__HOW TO COMPLETE THIS TASK__
Report, as a number alone, how many lines below contain the string "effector".

__DATASET EXTRACT__
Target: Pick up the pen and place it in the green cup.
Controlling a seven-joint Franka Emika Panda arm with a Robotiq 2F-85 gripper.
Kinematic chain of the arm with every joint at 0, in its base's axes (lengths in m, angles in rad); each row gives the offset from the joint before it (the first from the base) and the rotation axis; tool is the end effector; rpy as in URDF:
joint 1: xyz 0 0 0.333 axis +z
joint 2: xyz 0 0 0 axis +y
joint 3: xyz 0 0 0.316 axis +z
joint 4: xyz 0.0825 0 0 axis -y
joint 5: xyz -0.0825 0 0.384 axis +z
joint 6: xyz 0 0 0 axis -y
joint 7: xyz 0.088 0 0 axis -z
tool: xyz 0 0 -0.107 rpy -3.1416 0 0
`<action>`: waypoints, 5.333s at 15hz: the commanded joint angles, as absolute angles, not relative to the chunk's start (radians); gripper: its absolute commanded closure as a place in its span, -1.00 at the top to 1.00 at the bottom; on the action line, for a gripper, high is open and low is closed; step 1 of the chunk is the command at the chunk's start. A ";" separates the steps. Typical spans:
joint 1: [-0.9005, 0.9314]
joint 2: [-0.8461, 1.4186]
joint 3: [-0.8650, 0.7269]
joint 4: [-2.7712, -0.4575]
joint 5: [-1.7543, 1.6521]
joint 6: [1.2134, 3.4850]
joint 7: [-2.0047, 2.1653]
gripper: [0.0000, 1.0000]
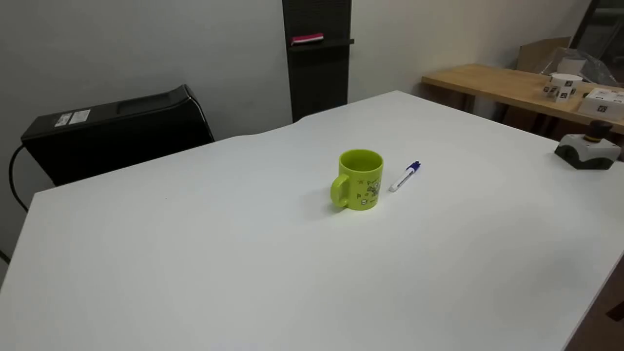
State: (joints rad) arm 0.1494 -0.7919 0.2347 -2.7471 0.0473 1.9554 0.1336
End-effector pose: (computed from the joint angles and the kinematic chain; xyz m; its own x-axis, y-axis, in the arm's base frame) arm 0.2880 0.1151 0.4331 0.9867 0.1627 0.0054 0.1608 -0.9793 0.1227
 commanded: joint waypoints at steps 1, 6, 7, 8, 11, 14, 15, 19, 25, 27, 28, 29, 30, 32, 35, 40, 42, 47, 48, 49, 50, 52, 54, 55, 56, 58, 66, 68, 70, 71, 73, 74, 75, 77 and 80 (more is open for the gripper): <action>0.160 -0.790 0.225 -2.746 0.040 1.954 0.140 1.00; 0.153 -0.784 0.225 -2.741 0.031 1.963 0.140 1.00; 0.143 -0.773 0.217 -2.733 0.023 1.969 0.136 1.00; 0.131 -0.762 0.209 -2.723 0.014 1.974 0.134 1.00; 0.099 -0.731 0.172 -2.689 -0.005 2.010 0.118 1.00; 0.055 -0.682 0.137 -2.650 -0.010 2.082 0.126 1.00; 0.037 -0.654 0.127 -2.631 -0.011 2.109 0.136 1.00; -0.017 -0.535 0.097 -2.548 -0.013 2.183 0.148 1.00; -0.059 -0.400 0.081 -2.453 -0.011 2.251 0.194 1.00; -0.057 -0.365 0.062 -2.438 0.004 2.276 0.179 1.00; -0.056 -0.344 0.051 -2.430 0.011 2.282 0.166 1.00; -0.056 -0.327 0.045 -2.423 0.011 2.288 0.164 1.00; -0.058 -0.309 0.038 -2.419 0.009 2.295 0.163 1.00; -0.058 -0.271 0.024 -2.411 0.009 2.309 0.156 1.00; -0.062 -0.221 0.008 -2.401 0.003 2.328 0.156 1.00; -0.059 -0.210 -0.006 -2.428 0.000 2.337 0.155 1.00; -0.060 -0.200 -0.008 -2.423 0.000 2.337 0.155 1.00; -0.060 -0.200 -0.009 -2.421 0.000 2.337 0.155 1.00; -0.060 -0.200 -0.009 -2.421 0.000 2.337 0.155 1.00; -0.060 -0.200 -0.009 -2.421 0.000 2.337 0.155 1.00; -0.063 -0.192 -0.008 -2.413 0.001 2.349 0.169 1.00; -0.077 -0.144 -0.014 -2.366 0.001 2.341 0.217 1.00; -0.093 -0.104 -0.025 -2.333 -0.002 2.348 0.267 1.00; -0.102 -0.079 -0.033 -2.308 0.002 2.340 0.299 1.00; -0.109 -0.056 -0.039 -2.290 0.008 2.347 0.340 1.00; -0.118 -0.004 -0.051 -2.240 0.004 2.339 0.416 1.00; -0.083 0.223 -0.099 -1.999 0.003 2.322 0.790 1.00; -0.064 0.281 -0.110 -1.936 0.003 2.328 0.893 1.00; -0.039 0.330 -0.125 -1.888 -0.002 2.333 1.006 1.00; -0.025 0.348 -0.131 -1.878 -0.002 2.338 1.061 1.00; 0.002 0.377 -0.145 -1.873 -0.005 2.353 1.172 1.00; 0.011 0.388 -0.148 -1.877 -0.004 2.362 1.207 1.00; 0.020 0.399 -0.151 -1.882 -0.003 2.370 1.242 1.00; 0.034 0.413 -0.155 -1.906 -0.006 2.399 1.293 1.00; 0.043 0.432 -0.159 -1.931 0.003 2.442 1.333 1.00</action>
State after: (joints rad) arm 0.0230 0.4187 -0.1407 -1.9153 0.0020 2.4045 1.2603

__TASK RESULT__
2